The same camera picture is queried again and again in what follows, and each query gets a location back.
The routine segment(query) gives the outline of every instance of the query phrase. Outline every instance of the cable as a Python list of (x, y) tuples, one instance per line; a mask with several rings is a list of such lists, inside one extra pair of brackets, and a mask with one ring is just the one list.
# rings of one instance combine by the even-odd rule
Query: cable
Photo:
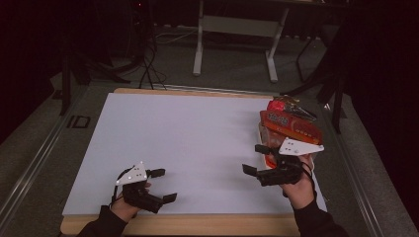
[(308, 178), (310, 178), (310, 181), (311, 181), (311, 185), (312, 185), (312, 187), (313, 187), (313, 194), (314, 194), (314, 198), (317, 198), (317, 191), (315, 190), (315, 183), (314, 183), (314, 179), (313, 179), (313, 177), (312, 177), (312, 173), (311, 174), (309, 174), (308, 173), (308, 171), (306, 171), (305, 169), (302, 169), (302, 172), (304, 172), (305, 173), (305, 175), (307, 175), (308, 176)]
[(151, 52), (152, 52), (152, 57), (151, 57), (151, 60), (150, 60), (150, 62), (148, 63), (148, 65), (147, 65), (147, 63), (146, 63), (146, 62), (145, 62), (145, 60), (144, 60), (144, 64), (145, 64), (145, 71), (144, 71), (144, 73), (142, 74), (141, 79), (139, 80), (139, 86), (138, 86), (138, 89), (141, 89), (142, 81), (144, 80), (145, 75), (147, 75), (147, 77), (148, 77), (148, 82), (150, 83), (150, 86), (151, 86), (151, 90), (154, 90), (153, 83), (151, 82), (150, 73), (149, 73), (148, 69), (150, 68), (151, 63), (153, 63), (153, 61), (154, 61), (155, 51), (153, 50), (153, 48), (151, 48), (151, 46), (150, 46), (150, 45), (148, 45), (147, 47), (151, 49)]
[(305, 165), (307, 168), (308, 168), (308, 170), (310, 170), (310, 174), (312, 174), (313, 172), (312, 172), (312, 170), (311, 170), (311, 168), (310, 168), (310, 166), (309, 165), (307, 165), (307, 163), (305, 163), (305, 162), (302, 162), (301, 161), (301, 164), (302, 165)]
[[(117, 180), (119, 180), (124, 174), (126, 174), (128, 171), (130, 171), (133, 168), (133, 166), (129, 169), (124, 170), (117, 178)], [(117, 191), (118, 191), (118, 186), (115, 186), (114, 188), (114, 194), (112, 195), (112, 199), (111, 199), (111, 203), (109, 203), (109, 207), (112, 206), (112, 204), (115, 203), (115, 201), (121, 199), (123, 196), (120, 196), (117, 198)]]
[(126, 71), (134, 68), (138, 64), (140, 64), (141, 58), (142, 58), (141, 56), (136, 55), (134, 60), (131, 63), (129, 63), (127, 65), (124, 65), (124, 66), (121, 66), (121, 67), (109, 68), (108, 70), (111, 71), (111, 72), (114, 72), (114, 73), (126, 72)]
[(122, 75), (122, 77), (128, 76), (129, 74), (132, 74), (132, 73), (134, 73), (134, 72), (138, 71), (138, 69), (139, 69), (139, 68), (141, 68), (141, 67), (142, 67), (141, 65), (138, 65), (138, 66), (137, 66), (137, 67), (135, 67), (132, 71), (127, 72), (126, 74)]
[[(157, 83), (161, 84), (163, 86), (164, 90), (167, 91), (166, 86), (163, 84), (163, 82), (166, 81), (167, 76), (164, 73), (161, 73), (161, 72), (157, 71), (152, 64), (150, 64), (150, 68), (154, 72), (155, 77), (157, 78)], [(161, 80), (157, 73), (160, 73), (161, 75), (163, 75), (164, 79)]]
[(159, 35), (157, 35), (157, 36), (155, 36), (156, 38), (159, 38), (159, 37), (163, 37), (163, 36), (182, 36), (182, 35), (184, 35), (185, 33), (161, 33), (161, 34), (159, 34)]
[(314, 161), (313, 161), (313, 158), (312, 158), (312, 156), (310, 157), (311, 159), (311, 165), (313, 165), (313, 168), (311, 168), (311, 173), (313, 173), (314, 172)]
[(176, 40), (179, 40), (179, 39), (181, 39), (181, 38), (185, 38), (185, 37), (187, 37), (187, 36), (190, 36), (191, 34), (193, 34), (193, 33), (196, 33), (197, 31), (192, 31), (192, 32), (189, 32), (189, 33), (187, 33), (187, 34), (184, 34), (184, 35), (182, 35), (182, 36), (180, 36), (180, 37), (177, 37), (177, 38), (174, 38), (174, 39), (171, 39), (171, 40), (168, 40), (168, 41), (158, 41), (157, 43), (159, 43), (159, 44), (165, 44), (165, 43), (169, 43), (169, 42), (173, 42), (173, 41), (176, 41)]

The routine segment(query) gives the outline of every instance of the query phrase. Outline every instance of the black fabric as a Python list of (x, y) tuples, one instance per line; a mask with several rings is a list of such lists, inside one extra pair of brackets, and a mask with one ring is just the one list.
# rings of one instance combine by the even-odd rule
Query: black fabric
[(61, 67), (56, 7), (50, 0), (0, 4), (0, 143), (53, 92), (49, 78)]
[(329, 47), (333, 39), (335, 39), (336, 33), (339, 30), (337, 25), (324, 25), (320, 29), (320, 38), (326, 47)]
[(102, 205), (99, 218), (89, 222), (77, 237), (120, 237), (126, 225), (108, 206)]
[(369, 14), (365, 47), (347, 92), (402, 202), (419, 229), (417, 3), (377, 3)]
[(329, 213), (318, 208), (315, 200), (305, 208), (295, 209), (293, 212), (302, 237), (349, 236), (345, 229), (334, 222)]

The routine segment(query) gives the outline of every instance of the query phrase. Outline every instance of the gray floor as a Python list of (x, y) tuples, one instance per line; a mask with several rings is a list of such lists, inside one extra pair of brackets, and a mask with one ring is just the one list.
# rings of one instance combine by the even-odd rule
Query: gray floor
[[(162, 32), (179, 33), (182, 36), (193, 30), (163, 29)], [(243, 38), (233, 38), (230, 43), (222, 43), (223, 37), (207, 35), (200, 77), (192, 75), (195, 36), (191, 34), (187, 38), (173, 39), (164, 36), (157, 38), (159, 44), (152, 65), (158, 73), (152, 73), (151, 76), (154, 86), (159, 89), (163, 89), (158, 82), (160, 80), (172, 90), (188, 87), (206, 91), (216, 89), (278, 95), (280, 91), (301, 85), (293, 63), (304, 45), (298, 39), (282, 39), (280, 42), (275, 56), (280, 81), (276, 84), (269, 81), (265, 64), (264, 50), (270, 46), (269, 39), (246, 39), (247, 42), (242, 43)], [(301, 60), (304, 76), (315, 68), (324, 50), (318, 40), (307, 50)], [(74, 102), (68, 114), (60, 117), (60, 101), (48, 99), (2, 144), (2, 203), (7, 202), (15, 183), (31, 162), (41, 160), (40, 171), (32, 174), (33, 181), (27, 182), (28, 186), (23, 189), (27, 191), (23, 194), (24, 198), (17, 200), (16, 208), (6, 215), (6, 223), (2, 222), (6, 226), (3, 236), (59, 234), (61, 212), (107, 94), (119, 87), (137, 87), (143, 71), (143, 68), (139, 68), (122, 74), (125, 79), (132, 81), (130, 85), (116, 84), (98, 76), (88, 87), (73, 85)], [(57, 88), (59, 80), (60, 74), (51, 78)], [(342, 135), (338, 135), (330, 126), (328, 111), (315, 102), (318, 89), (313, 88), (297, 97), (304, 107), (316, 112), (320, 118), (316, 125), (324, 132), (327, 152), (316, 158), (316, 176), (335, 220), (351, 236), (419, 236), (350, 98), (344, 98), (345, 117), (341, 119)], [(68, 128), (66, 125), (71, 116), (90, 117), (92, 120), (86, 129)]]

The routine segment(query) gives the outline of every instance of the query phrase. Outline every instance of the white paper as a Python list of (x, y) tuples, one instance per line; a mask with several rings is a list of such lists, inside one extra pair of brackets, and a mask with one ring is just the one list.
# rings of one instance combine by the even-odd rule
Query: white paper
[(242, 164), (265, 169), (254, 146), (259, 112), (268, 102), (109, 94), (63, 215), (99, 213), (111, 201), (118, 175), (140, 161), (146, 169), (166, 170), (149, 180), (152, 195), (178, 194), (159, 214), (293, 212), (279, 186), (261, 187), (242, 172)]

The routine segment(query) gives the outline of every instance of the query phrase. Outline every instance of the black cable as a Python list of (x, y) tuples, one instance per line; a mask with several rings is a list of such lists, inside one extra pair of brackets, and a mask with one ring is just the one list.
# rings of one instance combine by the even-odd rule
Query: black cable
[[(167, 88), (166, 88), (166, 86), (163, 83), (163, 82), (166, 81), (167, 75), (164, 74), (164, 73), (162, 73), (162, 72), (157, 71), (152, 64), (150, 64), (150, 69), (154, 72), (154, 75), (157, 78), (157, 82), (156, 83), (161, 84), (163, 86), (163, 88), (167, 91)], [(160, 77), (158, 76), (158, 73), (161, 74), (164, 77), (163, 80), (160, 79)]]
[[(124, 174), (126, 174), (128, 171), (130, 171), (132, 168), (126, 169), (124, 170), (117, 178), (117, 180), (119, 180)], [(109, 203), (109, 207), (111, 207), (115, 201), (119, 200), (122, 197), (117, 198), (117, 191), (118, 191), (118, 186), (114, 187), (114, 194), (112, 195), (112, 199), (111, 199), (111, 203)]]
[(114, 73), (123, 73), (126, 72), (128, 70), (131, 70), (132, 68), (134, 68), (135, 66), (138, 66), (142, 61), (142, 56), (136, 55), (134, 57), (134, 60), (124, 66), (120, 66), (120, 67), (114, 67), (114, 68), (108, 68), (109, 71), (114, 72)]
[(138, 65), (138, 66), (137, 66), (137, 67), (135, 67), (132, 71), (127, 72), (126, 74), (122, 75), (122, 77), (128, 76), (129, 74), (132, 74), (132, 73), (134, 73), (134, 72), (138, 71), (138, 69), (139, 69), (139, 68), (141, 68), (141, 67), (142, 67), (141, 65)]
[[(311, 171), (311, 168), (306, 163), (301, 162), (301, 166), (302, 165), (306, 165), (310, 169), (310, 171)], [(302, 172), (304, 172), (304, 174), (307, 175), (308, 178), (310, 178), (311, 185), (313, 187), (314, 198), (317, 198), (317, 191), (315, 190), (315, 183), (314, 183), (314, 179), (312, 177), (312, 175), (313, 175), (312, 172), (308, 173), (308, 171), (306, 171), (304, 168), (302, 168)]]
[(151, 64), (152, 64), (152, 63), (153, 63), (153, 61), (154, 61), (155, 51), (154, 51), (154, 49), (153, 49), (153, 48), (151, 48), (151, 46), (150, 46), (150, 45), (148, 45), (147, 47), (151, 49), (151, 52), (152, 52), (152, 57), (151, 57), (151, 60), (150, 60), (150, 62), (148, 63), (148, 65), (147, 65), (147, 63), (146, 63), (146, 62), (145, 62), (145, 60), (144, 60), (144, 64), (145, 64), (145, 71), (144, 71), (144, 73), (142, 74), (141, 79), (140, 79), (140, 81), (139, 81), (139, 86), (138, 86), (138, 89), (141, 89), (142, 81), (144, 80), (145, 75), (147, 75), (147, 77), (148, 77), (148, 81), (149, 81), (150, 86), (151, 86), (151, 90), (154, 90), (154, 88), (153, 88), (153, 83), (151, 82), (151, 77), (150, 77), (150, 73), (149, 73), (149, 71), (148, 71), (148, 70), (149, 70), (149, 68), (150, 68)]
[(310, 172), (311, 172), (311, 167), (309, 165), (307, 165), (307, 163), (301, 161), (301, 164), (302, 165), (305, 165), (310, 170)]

════════════════

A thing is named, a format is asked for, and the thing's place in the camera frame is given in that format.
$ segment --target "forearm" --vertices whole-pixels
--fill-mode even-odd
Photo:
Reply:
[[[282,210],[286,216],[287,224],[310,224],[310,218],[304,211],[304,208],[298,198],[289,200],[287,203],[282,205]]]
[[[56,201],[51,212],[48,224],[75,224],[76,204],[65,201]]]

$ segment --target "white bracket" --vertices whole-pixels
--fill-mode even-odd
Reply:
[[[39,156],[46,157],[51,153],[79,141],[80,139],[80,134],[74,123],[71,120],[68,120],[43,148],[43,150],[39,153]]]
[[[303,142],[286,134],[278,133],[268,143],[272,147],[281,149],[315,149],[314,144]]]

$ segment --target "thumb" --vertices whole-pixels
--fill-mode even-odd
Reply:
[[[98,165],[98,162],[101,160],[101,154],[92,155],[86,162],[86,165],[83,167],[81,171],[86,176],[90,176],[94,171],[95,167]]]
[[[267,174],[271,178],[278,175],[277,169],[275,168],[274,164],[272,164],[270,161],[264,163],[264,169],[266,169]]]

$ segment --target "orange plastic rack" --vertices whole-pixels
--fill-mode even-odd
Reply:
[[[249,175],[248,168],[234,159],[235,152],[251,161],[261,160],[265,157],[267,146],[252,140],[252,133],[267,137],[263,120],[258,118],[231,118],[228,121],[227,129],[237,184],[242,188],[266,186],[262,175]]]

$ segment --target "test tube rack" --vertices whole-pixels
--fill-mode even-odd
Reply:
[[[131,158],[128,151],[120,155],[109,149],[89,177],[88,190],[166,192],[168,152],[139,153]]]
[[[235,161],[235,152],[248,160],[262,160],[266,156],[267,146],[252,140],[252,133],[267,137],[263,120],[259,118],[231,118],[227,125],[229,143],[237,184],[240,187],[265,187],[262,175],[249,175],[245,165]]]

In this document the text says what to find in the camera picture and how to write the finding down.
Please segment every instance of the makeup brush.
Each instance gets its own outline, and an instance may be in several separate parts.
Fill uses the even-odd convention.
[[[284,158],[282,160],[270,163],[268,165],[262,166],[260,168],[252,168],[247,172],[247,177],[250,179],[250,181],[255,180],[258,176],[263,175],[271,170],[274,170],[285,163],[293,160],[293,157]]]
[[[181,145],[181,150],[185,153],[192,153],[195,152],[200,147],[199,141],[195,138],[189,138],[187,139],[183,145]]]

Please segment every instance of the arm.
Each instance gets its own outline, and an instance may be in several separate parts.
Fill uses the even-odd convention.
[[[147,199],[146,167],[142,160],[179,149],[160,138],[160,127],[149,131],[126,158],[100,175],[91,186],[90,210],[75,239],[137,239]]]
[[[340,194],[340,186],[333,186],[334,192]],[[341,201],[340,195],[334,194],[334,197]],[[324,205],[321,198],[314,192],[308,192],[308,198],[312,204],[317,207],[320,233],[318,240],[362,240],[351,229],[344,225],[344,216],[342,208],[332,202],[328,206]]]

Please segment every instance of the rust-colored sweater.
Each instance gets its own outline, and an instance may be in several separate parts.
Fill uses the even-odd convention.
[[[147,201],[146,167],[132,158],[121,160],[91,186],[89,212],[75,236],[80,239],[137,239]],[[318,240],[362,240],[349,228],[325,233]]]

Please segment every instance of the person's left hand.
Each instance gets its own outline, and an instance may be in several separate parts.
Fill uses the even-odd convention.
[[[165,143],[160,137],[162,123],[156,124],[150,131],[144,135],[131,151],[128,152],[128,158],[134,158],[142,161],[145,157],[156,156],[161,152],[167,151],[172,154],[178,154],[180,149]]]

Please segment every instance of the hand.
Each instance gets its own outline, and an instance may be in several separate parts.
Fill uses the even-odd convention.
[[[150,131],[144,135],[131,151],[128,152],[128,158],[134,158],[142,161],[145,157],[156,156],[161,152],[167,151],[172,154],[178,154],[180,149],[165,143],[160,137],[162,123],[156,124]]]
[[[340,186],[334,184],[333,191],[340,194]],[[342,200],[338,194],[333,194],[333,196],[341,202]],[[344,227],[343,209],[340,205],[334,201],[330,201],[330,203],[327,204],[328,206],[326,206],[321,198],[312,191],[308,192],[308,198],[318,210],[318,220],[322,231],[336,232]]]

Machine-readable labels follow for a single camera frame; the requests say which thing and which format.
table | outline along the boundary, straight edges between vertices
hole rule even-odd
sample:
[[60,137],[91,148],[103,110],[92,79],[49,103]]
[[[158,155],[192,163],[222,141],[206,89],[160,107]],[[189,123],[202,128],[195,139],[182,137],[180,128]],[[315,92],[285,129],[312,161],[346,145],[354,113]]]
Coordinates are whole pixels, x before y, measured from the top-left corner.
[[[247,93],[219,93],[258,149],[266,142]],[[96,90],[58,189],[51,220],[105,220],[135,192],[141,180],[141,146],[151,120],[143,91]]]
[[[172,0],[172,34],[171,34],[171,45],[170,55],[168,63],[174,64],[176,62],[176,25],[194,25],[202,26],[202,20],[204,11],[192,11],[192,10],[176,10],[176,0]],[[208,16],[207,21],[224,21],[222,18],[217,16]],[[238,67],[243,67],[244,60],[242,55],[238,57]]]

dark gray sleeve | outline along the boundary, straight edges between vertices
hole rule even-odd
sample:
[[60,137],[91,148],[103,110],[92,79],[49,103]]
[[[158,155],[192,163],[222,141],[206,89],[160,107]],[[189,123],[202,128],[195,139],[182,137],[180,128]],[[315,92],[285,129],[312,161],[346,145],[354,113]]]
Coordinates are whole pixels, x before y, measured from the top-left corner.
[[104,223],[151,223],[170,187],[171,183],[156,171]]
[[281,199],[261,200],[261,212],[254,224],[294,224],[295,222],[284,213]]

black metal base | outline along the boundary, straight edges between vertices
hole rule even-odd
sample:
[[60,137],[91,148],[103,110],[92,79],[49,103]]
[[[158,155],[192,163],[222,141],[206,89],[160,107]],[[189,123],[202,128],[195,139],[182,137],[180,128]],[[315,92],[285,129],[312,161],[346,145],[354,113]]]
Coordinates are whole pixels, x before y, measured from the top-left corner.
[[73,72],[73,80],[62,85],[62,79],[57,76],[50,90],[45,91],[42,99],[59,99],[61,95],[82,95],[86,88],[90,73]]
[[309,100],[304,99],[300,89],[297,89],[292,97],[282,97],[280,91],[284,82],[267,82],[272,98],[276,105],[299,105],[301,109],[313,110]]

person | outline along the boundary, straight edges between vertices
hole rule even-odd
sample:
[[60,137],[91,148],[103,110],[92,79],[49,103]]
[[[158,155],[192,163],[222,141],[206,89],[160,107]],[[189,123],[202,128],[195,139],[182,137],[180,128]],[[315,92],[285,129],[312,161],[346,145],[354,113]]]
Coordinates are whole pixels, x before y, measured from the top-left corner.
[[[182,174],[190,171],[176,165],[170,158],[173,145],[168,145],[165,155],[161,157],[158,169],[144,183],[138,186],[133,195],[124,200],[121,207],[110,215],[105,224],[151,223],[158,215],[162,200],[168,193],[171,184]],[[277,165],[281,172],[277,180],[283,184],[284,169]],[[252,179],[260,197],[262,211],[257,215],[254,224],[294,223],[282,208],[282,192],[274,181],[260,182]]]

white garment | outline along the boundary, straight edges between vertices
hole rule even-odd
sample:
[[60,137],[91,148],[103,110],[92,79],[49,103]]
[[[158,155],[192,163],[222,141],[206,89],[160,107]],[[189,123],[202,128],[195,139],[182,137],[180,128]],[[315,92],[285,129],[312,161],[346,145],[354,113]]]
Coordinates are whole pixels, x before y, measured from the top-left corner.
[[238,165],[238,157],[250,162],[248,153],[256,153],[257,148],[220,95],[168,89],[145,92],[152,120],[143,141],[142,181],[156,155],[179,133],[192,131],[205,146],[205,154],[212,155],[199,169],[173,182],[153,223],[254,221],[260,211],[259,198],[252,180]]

════════════════

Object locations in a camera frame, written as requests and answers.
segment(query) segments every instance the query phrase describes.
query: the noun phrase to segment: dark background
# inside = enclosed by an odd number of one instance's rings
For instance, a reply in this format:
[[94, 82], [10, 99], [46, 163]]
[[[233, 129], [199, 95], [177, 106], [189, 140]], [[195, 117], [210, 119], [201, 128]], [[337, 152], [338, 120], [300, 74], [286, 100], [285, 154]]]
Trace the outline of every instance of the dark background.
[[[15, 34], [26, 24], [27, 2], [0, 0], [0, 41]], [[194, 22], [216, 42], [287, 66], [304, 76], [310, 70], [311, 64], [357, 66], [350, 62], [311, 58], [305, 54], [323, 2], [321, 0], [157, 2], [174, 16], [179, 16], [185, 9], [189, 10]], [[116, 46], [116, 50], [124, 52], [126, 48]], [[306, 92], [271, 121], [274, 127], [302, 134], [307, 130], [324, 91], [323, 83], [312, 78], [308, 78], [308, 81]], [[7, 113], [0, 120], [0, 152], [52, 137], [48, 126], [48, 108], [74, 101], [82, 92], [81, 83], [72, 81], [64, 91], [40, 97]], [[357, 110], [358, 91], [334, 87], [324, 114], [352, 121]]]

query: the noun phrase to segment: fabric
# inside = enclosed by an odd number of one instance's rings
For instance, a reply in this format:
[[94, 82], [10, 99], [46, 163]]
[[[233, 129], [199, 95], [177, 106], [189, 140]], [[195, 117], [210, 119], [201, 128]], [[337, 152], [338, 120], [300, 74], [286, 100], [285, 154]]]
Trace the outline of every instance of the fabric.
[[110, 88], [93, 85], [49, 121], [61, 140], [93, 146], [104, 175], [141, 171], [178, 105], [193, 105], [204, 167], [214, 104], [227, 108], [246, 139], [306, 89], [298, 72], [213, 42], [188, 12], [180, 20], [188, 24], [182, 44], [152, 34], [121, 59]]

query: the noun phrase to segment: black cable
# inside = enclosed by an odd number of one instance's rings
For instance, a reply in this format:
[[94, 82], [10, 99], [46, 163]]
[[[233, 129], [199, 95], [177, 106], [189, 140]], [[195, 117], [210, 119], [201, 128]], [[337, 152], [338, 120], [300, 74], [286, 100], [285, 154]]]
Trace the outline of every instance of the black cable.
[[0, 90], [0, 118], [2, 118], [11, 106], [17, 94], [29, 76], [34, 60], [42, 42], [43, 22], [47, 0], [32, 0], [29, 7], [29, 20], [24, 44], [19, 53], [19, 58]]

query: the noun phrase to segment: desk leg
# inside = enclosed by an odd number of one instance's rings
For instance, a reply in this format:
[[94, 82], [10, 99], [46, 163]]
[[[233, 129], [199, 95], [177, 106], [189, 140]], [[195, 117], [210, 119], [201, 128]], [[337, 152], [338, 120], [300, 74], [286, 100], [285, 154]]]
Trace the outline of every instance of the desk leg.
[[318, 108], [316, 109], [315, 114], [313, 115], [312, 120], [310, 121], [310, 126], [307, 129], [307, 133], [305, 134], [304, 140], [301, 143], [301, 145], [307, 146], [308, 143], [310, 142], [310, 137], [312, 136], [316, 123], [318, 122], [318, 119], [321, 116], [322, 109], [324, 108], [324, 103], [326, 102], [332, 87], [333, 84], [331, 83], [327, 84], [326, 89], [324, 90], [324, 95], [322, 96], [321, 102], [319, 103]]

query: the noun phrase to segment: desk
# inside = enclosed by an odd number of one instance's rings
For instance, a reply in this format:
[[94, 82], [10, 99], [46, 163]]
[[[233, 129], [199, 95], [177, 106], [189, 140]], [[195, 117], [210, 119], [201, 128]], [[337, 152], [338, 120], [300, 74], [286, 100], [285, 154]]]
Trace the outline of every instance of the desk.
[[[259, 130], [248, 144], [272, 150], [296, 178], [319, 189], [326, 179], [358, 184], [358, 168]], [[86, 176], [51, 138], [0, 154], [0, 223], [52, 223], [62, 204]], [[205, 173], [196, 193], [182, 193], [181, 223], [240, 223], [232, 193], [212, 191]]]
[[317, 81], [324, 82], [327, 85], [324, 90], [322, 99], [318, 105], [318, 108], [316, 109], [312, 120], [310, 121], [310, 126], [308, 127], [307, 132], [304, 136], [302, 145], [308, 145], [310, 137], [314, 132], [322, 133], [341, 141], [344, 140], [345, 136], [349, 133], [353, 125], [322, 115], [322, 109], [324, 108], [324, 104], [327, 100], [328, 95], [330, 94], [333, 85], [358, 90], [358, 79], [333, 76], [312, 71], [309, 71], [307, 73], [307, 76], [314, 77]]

════════════════

Action item: Within the material above, copy exactly the lines from the line that holds "Please segment every instance of the rust-colored" up to and including the line that holds "Please segment every instance of the person's".

Solution to the problem:
Please segment every instance of the rust-colored sweater.
Each instance gets its own outline, and an instance may be in several separate parts.
Fill uses the even-odd convention.
[[[147,201],[146,167],[132,158],[121,160],[91,186],[89,212],[75,236],[80,239],[137,239]],[[318,240],[362,240],[349,228],[325,233]]]

Please segment every instance of the person's left hand.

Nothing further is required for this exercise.